__EXERCISE PROMPT__
Report back every line below that carries the word "normal".

+-------+

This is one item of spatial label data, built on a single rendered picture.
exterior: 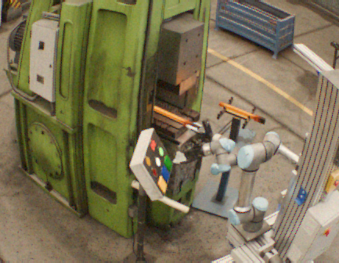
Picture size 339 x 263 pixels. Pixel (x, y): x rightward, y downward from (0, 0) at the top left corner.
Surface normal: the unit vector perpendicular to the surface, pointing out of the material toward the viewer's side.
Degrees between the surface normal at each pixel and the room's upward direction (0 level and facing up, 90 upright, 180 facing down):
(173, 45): 90
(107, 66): 89
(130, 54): 89
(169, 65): 90
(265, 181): 0
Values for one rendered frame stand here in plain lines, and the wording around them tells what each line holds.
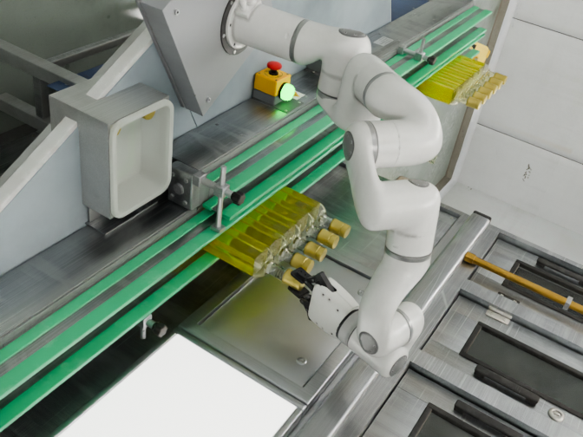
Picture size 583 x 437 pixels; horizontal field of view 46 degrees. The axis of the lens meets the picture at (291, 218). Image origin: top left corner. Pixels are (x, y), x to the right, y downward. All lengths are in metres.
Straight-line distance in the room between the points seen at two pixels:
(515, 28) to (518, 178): 1.64
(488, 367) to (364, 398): 0.33
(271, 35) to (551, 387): 1.01
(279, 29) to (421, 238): 0.56
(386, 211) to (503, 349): 0.71
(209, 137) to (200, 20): 0.32
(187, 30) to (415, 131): 0.51
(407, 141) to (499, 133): 6.64
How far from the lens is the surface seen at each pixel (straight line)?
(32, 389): 1.33
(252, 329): 1.55
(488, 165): 8.01
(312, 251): 1.57
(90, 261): 1.42
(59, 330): 1.32
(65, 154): 1.39
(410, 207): 1.16
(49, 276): 1.40
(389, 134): 1.20
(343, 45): 1.42
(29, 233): 1.41
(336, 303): 1.40
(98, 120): 1.33
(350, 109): 1.36
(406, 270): 1.23
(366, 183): 1.15
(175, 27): 1.39
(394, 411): 1.52
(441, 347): 1.69
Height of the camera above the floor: 1.64
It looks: 21 degrees down
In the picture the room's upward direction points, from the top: 116 degrees clockwise
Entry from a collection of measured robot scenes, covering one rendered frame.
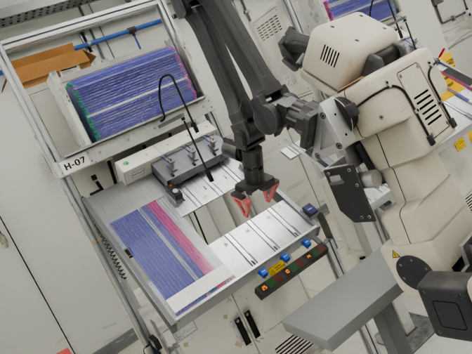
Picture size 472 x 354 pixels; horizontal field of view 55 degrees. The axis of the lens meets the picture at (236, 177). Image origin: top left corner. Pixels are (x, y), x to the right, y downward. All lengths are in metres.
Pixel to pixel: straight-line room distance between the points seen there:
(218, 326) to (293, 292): 0.40
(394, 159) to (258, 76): 0.38
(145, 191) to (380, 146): 1.13
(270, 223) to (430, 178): 0.82
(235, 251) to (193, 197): 0.33
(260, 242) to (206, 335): 0.48
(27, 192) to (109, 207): 1.54
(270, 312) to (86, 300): 1.74
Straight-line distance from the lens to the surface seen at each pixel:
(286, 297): 2.18
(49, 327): 3.55
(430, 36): 4.90
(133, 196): 1.98
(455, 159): 2.99
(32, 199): 3.44
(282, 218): 1.87
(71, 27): 2.14
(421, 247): 1.21
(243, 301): 2.07
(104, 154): 2.00
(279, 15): 2.77
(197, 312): 1.65
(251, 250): 1.76
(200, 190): 1.96
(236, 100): 1.20
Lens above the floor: 1.30
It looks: 9 degrees down
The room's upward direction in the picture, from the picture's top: 24 degrees counter-clockwise
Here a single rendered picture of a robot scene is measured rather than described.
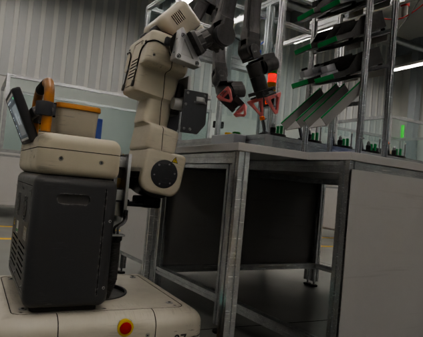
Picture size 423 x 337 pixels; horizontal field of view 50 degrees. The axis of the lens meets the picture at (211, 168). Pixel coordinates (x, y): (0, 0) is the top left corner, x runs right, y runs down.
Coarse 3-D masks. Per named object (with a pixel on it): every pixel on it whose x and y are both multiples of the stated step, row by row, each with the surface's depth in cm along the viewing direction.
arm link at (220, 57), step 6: (216, 0) 213; (216, 6) 212; (216, 12) 213; (210, 18) 217; (216, 54) 206; (222, 54) 207; (216, 60) 204; (222, 60) 205; (216, 66) 203; (222, 66) 204; (216, 72) 202; (216, 78) 202; (216, 84) 206
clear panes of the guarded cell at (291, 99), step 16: (288, 48) 388; (208, 64) 369; (288, 64) 386; (304, 64) 369; (192, 80) 361; (208, 80) 369; (288, 80) 384; (288, 96) 382; (304, 96) 365; (208, 112) 370; (288, 112) 380; (208, 128) 370
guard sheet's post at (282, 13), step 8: (280, 0) 262; (280, 8) 261; (280, 16) 260; (280, 24) 259; (280, 32) 259; (280, 40) 259; (280, 48) 259; (280, 56) 259; (280, 64) 259; (280, 72) 259; (272, 112) 258; (272, 120) 257
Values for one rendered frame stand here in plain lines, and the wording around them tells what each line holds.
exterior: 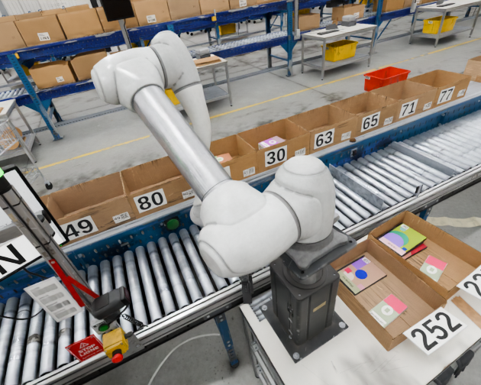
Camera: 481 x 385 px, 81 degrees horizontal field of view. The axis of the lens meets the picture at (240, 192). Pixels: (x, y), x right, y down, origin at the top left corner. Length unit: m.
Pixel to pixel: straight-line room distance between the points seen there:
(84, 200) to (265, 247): 1.46
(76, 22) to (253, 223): 5.47
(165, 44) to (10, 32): 5.05
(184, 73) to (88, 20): 4.94
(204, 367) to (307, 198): 1.57
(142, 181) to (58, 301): 0.98
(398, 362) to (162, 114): 1.15
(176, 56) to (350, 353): 1.20
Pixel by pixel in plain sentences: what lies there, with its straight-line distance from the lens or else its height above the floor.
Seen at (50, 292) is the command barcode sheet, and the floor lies 1.19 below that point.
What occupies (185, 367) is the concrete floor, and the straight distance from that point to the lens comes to 2.11.
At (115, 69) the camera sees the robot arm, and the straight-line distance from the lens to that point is 0.92.
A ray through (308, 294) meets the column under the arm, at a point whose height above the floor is 1.08.
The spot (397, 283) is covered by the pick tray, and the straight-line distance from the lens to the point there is 1.47.
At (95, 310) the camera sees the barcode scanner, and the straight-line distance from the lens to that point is 1.11.
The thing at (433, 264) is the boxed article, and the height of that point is 0.77.
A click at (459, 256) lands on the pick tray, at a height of 0.77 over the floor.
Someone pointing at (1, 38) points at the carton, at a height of 1.54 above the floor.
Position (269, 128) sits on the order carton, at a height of 1.01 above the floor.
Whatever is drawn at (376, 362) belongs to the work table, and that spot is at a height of 0.75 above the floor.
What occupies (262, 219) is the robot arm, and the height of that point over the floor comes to 1.46.
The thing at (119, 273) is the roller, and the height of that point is 0.75.
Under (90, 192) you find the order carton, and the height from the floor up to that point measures 0.97.
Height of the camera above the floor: 1.90
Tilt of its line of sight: 38 degrees down
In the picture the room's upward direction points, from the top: 8 degrees counter-clockwise
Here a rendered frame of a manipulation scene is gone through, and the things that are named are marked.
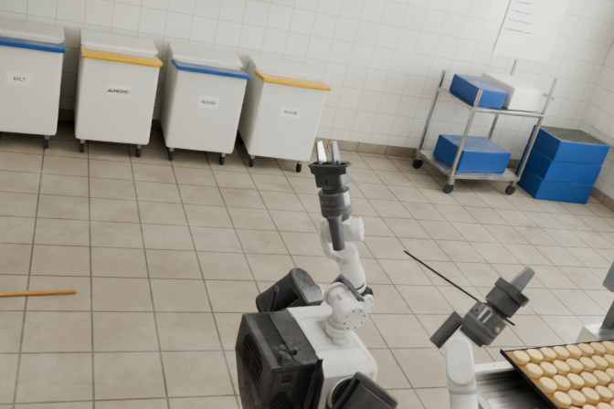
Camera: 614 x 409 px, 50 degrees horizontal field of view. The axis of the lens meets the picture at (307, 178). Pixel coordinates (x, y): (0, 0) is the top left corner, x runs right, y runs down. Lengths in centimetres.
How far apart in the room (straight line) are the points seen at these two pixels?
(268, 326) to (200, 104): 347
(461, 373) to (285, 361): 41
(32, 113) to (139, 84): 75
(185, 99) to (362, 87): 179
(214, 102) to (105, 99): 77
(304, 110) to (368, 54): 105
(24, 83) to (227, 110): 140
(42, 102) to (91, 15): 87
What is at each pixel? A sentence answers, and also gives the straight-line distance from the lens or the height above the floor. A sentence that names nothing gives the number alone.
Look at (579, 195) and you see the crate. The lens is 677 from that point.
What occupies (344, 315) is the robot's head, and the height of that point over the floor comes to 121.
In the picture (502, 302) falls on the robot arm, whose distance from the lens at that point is 164.
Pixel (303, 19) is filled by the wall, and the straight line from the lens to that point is 565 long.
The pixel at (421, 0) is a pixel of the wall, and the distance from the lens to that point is 601.
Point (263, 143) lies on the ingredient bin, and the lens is 518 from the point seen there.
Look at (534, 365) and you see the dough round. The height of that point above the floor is 92.
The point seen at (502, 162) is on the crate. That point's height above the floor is 30.
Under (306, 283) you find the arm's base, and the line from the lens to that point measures 179.
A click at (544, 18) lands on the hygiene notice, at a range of 670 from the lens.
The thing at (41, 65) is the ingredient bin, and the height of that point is 63.
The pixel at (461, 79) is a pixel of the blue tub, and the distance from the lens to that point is 586.
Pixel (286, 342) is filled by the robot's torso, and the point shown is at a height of 111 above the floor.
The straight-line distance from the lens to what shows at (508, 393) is 219.
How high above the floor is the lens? 206
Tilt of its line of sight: 23 degrees down
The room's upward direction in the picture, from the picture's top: 14 degrees clockwise
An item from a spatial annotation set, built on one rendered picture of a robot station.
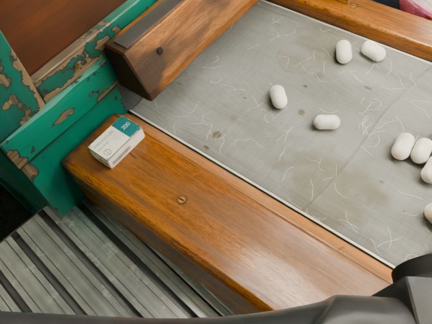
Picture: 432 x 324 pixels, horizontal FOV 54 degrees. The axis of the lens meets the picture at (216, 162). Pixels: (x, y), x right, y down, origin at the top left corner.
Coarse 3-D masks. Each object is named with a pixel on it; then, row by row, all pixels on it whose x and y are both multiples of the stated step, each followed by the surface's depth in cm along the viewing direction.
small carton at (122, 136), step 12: (120, 120) 52; (108, 132) 51; (120, 132) 51; (132, 132) 51; (96, 144) 51; (108, 144) 50; (120, 144) 50; (132, 144) 52; (96, 156) 51; (108, 156) 49; (120, 156) 51
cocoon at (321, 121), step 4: (316, 116) 53; (320, 116) 53; (324, 116) 53; (328, 116) 53; (332, 116) 53; (336, 116) 53; (316, 120) 53; (320, 120) 53; (324, 120) 53; (328, 120) 53; (332, 120) 52; (336, 120) 52; (316, 124) 53; (320, 124) 53; (324, 124) 53; (328, 124) 53; (332, 124) 53; (336, 124) 53; (320, 128) 53; (324, 128) 53; (328, 128) 53; (332, 128) 53; (336, 128) 53
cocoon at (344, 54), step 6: (342, 42) 59; (348, 42) 60; (336, 48) 60; (342, 48) 59; (348, 48) 59; (336, 54) 60; (342, 54) 58; (348, 54) 58; (342, 60) 59; (348, 60) 59
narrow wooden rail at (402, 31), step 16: (272, 0) 69; (288, 0) 67; (304, 0) 65; (320, 0) 65; (352, 0) 64; (368, 0) 63; (320, 16) 65; (336, 16) 63; (352, 16) 62; (368, 16) 61; (384, 16) 61; (400, 16) 61; (416, 16) 60; (352, 32) 63; (368, 32) 61; (384, 32) 60; (400, 32) 59; (416, 32) 59; (400, 48) 60; (416, 48) 58
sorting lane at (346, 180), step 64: (192, 64) 63; (256, 64) 62; (320, 64) 60; (384, 64) 59; (192, 128) 56; (256, 128) 55; (384, 128) 53; (320, 192) 49; (384, 192) 48; (384, 256) 44

+-------+

__WRITTEN REPLY__
Surface normal: the unit vector perpendicular to the surface, pointing out of the material toward the viewer's side.
Degrees between the surface normal at each pixel and the room's upward direction (0 level and facing up, 90 upright, 180 facing down):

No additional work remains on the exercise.